(WHAT TO WORK ON) With the first line below as the start and the line containing "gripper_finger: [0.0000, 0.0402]" as the end, copy every line between them exactly, ends included.

(DATA EXTRACT)

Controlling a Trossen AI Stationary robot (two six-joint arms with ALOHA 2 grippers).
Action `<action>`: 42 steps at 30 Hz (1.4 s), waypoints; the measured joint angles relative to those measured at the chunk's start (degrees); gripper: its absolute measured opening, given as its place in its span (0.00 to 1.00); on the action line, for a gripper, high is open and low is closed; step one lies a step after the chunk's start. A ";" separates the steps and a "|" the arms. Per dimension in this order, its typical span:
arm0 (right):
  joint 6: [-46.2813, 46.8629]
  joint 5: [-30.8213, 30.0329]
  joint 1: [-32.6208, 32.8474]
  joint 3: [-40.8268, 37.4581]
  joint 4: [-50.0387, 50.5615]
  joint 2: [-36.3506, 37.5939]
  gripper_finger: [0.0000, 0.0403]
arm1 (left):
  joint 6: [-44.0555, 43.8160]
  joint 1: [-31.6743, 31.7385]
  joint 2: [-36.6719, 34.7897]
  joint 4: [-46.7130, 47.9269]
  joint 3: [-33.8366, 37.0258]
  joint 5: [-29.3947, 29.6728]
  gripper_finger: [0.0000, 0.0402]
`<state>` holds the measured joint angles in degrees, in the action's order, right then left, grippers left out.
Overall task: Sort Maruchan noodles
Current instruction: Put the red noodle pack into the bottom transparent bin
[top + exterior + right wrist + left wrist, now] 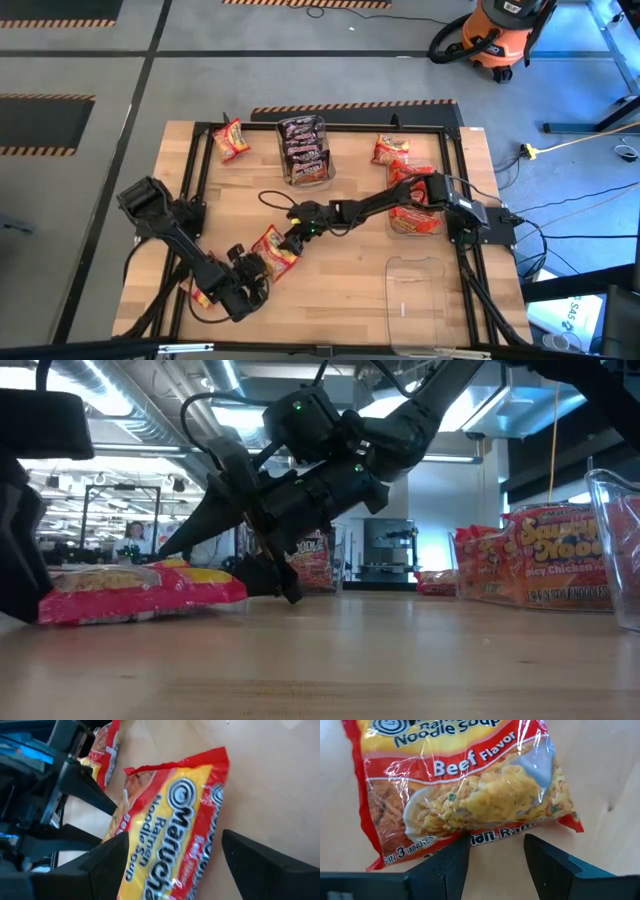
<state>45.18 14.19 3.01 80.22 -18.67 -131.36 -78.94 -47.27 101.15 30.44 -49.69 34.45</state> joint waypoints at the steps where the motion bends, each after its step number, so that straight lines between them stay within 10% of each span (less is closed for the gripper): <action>1: 0.60 0.01 0.00 0.02 0.14 -0.32 0.75 | 0.02 0.06 0.25 -0.06 -0.02 0.07 0.46; 28: 1.70 1.95 2.51 -0.35 -10.68 -1.78 0.74 | 13.73 5.14 0.96 -9.81 0.02 2.94 0.46; 42: -0.15 4.75 2.62 -0.36 -11.20 -1.78 0.41 | 14.08 5.10 0.93 -9.03 0.02 5.26 0.46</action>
<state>45.03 18.94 5.63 79.85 -29.87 -133.14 -64.85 -42.17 102.08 21.41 -49.67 39.72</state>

(WRITTEN REPLY)
Controlling a Trossen AI Stationary robot (two six-joint arms with ALOHA 2 grippers).
Action `<action>`: 42 steps at 30 Hz (1.4 s), waypoints; the measured joint angles relative to those measured at the chunk's start (degrees); gripper: its absolute measured opening, given as its place in its span (0.00 to 1.00); on the action line, for a gripper, high is open and low is closed; step one lies a step after the chunk's start. A ";" separates the steps and a "|" the arms. Per dimension in this order, its typical span:
arm0 (right):
  joint 6: [-46.2813, 46.8629]
  joint 5: [-30.8213, 30.0329]
  joint 1: [-32.6208, 32.8474]
  joint 3: [-40.8268, 37.4581]
  joint 4: [-50.0387, 50.5615]
  joint 2: [-36.3506, 37.5939]
  gripper_finger: [0.0000, 0.0403]
arm1 (left):
  joint 6: [-44.0555, 43.8160]
  joint 1: [-31.6743, 31.7385]
  joint 2: [-36.6719, 34.7897]
  joint 4: [-46.7130, 47.9269]
  joint 3: [-33.8366, 37.0258]
  joint 5: [-29.3947, 29.6728]
  gripper_finger: [0.0000, 0.0402]

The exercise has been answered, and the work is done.